Work instructions.
Present the count of lines in the entries below that hold "brown", and present nothing else.

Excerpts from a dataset

○ ○ ○ ○

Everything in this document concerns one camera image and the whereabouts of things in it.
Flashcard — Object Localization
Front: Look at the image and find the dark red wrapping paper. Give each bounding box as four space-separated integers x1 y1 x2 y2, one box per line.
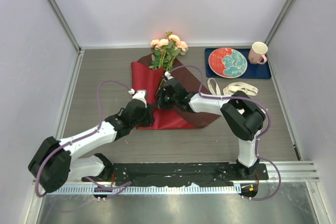
131 55 219 130

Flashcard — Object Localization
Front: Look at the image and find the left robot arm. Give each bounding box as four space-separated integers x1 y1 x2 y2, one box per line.
28 99 154 193

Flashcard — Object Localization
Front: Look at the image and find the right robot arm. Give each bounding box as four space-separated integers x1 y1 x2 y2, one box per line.
157 77 266 179

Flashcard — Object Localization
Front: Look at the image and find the cream ribbon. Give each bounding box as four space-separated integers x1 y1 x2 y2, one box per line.
207 78 258 96

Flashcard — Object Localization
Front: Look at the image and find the red and teal plate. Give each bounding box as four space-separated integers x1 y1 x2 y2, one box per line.
208 48 248 79

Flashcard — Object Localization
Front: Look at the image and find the blue tray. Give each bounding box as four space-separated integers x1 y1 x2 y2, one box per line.
204 48 271 79

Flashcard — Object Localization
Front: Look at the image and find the pink mug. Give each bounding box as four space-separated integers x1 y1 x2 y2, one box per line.
248 41 268 65

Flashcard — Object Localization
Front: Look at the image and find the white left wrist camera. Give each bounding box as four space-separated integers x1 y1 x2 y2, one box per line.
128 88 147 107

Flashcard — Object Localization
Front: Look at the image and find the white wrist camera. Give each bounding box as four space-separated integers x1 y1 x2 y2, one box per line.
164 71 174 81
128 88 147 107

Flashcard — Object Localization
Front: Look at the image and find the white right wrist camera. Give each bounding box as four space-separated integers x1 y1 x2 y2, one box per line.
164 71 174 81

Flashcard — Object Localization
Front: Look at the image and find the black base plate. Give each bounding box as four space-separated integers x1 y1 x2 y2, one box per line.
93 162 269 187

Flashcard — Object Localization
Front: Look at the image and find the aluminium front rail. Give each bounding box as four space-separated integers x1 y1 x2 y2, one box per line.
52 162 319 198

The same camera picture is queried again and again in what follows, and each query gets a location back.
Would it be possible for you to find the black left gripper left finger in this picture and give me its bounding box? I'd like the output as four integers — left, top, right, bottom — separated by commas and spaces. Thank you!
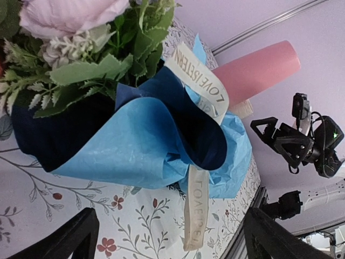
9, 208, 99, 259

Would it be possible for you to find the floral tablecloth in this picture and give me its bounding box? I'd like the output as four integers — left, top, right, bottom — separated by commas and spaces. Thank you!
1, 114, 260, 258

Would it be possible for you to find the cream printed ribbon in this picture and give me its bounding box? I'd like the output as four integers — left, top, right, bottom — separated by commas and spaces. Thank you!
165, 43, 229, 251

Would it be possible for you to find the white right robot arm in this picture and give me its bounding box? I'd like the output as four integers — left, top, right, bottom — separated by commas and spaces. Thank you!
250, 115, 344, 220

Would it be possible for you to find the artificial flower bouquet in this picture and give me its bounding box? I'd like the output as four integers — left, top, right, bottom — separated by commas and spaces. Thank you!
1, 0, 177, 118

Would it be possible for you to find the blue wrapping paper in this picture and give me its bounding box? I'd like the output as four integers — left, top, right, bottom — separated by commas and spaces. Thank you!
10, 33, 253, 200

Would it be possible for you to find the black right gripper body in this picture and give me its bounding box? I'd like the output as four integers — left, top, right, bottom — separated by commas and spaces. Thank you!
274, 123, 314, 166

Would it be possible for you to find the right aluminium frame post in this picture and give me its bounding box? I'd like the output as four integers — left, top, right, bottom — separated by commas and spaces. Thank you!
211, 0, 327, 56

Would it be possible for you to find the pink vase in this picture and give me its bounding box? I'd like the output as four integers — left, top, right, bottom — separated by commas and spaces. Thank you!
212, 40, 301, 107

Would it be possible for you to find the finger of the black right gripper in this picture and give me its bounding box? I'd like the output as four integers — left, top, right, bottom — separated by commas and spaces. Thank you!
250, 117, 278, 143

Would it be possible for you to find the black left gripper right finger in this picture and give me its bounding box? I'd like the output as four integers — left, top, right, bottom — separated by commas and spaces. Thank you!
243, 208, 330, 259

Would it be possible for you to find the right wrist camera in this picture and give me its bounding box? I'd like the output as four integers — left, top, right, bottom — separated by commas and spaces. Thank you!
292, 93, 310, 120

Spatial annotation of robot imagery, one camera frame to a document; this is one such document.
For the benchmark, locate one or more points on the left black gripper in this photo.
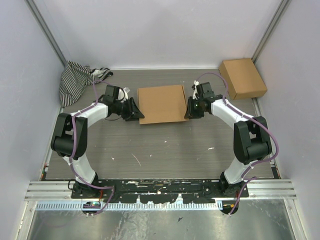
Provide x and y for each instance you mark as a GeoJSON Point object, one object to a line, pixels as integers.
{"type": "Point", "coordinates": [134, 110]}

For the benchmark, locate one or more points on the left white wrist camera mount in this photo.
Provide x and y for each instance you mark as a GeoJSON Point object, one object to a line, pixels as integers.
{"type": "Point", "coordinates": [123, 94]}

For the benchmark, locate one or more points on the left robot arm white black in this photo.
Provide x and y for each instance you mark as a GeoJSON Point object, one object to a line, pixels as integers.
{"type": "Point", "coordinates": [70, 135]}

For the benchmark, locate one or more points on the right aluminium frame post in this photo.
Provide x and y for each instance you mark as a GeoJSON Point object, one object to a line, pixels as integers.
{"type": "Point", "coordinates": [280, 11]}

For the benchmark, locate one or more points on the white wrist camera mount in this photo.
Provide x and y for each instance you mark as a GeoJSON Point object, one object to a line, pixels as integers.
{"type": "Point", "coordinates": [123, 94]}
{"type": "Point", "coordinates": [195, 95]}

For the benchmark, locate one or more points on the aluminium frame post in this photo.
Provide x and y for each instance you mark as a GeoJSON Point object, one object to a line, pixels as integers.
{"type": "Point", "coordinates": [280, 11]}
{"type": "Point", "coordinates": [46, 30]}

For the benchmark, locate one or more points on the folded brown cardboard box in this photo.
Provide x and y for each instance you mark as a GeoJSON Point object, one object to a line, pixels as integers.
{"type": "Point", "coordinates": [243, 79]}

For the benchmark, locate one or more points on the left aluminium frame post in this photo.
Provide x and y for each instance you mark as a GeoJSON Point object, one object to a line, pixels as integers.
{"type": "Point", "coordinates": [46, 30]}

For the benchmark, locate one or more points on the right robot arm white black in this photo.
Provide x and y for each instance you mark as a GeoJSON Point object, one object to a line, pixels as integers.
{"type": "Point", "coordinates": [251, 142]}

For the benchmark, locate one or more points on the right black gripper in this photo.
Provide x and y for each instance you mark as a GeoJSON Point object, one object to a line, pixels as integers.
{"type": "Point", "coordinates": [190, 112]}

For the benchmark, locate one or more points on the white slotted cable duct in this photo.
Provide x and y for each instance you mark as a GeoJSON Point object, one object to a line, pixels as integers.
{"type": "Point", "coordinates": [83, 205]}

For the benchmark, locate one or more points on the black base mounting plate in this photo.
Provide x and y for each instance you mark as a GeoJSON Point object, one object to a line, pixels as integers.
{"type": "Point", "coordinates": [158, 191]}

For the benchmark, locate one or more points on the striped black white cloth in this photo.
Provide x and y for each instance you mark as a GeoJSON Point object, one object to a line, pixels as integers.
{"type": "Point", "coordinates": [75, 78]}

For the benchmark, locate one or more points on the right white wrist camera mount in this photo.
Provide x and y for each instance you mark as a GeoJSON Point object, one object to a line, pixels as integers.
{"type": "Point", "coordinates": [195, 95]}

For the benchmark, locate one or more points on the brown cardboard box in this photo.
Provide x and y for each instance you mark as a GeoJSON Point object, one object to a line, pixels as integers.
{"type": "Point", "coordinates": [243, 79]}
{"type": "Point", "coordinates": [162, 104]}

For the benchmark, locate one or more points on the aluminium rail front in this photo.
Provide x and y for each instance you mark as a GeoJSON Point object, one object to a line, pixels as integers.
{"type": "Point", "coordinates": [257, 189]}

○ ○ ○ ○

Reply.
2